Neuseeland hat die Vereinigten Staaten um Unterstützung gebeten, um die wirtschaftlichen Belastungen im Pazifikraum durch den anhaltenden Krieg im Iran zu lindern. Außenminister Winston Peters erklärte nach einem Treffen mit dem US-Senator Marco Rubio, dass Neuseeland deutlich gemacht habe, wie stark die Region unter den Auswirkungen des Konflikts leidet.
Peters betonte, dass die USA verstehen müssten, welche erheblichen wirtschaftlichen Folgen der Krieg für Neuseeland und den Pazifik habe.
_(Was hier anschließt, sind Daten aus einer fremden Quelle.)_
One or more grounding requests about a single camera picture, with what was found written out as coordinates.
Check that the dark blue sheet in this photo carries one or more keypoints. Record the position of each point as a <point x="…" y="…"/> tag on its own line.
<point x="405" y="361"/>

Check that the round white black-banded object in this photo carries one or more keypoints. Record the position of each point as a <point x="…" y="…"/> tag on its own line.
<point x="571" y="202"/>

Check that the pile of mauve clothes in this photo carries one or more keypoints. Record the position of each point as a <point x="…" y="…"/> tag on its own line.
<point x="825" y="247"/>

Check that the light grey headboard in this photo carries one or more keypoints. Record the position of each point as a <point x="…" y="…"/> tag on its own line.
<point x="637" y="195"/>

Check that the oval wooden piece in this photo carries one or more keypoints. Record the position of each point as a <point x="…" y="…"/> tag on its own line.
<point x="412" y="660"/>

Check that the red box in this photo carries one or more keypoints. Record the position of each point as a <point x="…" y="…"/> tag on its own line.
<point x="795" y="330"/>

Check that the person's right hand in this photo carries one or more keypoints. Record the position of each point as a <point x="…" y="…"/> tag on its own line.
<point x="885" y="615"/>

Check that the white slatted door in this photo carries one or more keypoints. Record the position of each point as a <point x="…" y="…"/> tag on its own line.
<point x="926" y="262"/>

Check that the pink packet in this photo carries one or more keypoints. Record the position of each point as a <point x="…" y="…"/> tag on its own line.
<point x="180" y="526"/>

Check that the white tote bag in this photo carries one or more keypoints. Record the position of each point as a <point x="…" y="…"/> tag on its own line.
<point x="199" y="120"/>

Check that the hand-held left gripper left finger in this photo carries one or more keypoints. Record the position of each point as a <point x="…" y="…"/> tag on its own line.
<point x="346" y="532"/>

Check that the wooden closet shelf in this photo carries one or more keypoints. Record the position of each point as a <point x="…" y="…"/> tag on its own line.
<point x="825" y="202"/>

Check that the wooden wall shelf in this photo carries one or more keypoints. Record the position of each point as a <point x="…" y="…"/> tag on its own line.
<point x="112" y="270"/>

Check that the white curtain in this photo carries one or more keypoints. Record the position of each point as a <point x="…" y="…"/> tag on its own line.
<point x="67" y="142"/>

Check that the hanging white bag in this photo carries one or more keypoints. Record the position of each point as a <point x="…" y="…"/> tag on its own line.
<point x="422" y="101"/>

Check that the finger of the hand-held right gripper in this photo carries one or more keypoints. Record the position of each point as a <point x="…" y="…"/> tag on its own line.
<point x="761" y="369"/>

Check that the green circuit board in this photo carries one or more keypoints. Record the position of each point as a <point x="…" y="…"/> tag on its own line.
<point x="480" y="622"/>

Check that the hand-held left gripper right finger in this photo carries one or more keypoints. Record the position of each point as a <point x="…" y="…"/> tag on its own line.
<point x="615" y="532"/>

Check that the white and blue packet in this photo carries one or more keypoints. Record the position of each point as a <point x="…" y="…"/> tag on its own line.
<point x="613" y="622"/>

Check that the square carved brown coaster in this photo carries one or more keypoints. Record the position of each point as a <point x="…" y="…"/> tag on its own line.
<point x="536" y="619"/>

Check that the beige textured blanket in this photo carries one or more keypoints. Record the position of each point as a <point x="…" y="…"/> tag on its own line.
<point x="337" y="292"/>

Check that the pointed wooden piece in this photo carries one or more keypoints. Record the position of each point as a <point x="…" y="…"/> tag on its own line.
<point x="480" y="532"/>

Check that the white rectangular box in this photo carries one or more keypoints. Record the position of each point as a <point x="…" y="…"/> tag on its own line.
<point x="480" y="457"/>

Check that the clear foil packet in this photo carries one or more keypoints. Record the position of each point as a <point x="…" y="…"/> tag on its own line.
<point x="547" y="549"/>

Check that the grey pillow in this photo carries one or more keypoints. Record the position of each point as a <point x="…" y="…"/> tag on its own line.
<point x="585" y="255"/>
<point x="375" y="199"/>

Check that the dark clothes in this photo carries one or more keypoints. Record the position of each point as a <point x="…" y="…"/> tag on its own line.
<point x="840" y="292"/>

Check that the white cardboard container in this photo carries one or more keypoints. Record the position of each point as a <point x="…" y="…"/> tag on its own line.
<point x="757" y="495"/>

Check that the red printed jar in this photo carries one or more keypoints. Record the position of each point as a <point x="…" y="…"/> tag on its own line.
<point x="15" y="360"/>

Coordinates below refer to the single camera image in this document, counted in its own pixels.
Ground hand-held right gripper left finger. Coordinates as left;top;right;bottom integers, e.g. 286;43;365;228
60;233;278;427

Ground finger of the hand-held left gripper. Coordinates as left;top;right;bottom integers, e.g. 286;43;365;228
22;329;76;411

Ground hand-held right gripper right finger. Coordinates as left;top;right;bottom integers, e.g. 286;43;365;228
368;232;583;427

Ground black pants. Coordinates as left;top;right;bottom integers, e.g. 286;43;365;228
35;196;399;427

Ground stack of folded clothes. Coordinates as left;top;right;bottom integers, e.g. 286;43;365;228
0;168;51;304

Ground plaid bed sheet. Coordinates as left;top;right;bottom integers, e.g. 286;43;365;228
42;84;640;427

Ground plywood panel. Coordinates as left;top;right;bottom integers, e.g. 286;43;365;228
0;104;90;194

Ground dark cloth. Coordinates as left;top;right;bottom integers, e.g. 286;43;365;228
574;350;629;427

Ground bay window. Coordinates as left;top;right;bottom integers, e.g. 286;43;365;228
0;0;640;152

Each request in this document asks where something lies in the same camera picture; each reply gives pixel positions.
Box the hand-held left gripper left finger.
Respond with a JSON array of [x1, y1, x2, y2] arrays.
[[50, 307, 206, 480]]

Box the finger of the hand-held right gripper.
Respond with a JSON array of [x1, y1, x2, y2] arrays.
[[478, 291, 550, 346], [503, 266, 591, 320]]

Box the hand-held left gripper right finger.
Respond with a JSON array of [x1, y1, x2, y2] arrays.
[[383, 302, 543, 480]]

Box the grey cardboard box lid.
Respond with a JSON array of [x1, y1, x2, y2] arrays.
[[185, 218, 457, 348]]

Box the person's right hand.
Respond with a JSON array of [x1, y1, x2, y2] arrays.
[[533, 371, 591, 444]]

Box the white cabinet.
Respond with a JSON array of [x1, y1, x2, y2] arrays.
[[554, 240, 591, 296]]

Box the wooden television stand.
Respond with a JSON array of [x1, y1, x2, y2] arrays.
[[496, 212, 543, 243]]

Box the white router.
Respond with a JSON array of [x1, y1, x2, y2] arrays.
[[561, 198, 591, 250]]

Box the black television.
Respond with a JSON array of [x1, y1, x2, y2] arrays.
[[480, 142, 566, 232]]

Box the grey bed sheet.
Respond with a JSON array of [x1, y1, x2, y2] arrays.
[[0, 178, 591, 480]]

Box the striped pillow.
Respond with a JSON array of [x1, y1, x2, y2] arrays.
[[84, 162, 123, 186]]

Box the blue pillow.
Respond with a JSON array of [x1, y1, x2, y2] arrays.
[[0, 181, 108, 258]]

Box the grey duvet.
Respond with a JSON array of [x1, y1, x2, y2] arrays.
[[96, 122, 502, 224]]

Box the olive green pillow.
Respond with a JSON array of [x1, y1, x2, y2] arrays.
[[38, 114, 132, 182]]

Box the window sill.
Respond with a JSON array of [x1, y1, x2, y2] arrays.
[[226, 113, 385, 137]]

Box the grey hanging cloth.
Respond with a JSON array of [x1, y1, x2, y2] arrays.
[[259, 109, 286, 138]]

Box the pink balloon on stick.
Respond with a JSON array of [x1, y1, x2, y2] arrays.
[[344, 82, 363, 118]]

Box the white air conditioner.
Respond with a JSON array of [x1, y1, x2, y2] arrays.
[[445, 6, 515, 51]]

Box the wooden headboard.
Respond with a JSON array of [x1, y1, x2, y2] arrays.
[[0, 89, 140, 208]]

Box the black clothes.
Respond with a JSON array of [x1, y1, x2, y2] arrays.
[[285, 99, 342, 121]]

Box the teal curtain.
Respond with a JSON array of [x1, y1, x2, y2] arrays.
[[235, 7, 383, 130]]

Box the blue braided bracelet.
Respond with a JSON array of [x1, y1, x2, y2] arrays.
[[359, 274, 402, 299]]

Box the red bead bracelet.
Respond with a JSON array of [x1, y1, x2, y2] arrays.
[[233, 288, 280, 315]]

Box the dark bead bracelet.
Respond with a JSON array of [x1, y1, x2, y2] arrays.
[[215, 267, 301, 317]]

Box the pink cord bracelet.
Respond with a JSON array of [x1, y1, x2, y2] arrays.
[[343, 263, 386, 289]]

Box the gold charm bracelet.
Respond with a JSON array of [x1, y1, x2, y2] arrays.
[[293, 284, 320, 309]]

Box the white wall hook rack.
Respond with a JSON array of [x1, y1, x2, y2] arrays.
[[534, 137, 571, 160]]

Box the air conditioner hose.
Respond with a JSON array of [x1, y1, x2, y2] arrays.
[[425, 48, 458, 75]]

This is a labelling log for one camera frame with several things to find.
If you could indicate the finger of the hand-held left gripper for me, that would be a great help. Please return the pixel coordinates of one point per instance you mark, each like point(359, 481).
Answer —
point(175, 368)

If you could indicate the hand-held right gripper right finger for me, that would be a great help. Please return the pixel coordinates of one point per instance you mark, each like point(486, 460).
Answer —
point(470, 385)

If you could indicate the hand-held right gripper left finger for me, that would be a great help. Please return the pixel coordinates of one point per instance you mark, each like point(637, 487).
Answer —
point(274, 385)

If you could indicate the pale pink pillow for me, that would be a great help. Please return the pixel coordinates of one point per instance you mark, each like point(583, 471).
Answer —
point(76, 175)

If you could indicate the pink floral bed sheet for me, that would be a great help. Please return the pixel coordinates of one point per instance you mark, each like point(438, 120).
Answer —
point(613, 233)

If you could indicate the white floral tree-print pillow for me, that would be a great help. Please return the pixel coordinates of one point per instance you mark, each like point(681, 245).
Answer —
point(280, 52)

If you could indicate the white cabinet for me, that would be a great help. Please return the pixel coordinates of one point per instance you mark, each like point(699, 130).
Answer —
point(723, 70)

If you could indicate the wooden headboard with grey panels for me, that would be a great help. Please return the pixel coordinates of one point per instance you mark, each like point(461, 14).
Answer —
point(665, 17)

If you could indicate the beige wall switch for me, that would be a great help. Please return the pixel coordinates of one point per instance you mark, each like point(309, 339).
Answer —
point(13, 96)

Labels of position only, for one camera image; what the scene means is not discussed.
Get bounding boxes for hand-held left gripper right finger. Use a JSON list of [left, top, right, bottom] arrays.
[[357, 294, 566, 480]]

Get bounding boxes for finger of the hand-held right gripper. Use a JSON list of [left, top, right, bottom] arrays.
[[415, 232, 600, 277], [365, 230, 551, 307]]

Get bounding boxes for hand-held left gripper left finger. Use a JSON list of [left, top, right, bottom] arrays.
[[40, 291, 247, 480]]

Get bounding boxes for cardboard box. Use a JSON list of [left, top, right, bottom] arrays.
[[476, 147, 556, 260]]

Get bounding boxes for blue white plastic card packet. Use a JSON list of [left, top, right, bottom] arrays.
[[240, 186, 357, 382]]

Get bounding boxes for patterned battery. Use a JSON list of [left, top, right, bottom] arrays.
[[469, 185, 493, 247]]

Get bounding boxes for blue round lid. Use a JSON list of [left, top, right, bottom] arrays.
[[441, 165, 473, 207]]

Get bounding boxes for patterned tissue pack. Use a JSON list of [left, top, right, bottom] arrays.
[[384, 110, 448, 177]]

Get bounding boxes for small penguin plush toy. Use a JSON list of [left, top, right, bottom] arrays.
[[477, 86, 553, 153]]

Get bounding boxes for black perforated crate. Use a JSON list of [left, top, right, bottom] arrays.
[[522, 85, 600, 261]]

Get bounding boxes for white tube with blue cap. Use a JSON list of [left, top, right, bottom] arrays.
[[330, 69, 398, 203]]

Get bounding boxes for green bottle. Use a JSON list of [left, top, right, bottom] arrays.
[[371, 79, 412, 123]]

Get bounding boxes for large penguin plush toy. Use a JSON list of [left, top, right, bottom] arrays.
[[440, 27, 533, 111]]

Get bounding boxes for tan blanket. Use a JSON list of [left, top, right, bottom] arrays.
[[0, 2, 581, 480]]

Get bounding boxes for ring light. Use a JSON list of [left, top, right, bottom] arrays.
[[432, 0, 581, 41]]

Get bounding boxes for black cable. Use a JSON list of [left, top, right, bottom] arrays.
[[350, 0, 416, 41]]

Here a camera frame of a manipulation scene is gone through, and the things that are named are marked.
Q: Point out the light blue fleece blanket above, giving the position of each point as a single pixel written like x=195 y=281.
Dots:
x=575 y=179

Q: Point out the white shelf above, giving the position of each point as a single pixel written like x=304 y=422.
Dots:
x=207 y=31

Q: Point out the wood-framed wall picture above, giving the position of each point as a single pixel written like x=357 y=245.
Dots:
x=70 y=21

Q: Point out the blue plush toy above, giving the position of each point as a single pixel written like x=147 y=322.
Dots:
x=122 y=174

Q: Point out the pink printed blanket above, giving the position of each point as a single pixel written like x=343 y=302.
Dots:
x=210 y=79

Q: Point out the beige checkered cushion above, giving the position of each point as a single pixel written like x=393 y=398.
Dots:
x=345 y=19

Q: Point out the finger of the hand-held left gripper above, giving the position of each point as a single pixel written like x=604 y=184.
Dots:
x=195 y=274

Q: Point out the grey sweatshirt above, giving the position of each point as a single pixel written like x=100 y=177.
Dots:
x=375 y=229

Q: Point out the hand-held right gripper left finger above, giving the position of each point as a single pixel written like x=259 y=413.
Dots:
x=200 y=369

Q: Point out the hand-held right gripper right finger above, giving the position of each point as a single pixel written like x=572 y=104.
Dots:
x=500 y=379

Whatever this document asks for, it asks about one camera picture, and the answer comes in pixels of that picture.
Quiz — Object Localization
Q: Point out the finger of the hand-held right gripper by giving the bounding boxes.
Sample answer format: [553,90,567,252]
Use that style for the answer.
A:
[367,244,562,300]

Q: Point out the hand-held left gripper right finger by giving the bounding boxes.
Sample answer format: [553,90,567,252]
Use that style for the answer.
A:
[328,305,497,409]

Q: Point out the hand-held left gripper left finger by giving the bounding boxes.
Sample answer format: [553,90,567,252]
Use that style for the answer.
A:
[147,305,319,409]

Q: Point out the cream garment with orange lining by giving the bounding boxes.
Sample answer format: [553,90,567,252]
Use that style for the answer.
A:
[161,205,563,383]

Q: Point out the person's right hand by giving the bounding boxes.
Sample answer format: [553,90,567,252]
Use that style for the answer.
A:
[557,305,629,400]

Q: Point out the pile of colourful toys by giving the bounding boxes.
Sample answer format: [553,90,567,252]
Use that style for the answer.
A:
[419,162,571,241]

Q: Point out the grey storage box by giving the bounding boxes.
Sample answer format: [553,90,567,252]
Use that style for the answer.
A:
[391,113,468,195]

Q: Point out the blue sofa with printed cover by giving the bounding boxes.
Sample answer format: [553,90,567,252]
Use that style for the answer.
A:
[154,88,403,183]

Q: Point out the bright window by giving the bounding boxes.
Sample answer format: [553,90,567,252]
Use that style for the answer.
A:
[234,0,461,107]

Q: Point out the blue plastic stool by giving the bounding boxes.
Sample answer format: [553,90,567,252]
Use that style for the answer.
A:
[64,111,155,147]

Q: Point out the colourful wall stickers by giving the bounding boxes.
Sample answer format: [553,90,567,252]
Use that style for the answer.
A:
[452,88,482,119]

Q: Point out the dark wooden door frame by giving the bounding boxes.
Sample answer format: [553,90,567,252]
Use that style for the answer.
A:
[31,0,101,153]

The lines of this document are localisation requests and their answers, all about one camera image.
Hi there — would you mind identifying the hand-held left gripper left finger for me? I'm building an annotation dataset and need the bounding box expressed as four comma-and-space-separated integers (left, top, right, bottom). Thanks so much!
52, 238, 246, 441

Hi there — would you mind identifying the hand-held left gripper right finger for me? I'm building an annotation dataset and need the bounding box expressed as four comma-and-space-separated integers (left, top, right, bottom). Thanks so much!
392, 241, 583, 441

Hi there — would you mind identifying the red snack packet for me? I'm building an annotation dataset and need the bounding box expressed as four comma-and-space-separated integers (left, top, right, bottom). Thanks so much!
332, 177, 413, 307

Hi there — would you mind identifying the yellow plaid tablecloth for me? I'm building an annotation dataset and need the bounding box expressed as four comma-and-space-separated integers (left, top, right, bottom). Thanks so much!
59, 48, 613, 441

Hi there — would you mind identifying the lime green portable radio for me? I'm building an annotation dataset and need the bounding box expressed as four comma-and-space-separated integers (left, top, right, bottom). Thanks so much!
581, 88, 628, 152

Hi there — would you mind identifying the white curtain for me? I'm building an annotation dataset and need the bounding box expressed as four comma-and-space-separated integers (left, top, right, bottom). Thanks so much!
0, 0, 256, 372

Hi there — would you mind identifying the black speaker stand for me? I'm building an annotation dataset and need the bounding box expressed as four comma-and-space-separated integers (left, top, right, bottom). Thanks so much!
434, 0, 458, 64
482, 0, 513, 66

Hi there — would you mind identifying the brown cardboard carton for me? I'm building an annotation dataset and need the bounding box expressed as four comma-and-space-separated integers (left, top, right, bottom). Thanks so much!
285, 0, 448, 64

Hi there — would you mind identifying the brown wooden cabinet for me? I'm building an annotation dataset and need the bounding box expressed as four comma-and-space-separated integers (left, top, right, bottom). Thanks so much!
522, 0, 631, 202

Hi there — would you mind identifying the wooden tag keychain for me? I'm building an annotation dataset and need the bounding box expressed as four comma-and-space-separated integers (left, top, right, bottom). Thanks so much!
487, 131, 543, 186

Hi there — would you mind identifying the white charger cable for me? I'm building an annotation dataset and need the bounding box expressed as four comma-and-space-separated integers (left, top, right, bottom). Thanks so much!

Besonders die Treibstoffversorgung sei durch die Krise stark belastet. Die Entsendung von Treibstofftankern könne dazu beitragen, die Versorgungssicherheit in der Region zu gewährleisten und die Preise zu stabilisieren.
Die Forderung Neuseelands kommt zu einem Zeitpunkt, an dem die Spannungen im Nahen Osten weiterhin hoch sind und die globalen Märkte destabilisieren. Die Regierung in Wellington hofft, dass die USA ihre Unterstützung zusagen werden, um die wirtschaftliche Stabilität im Pazifikraum zu erhalten.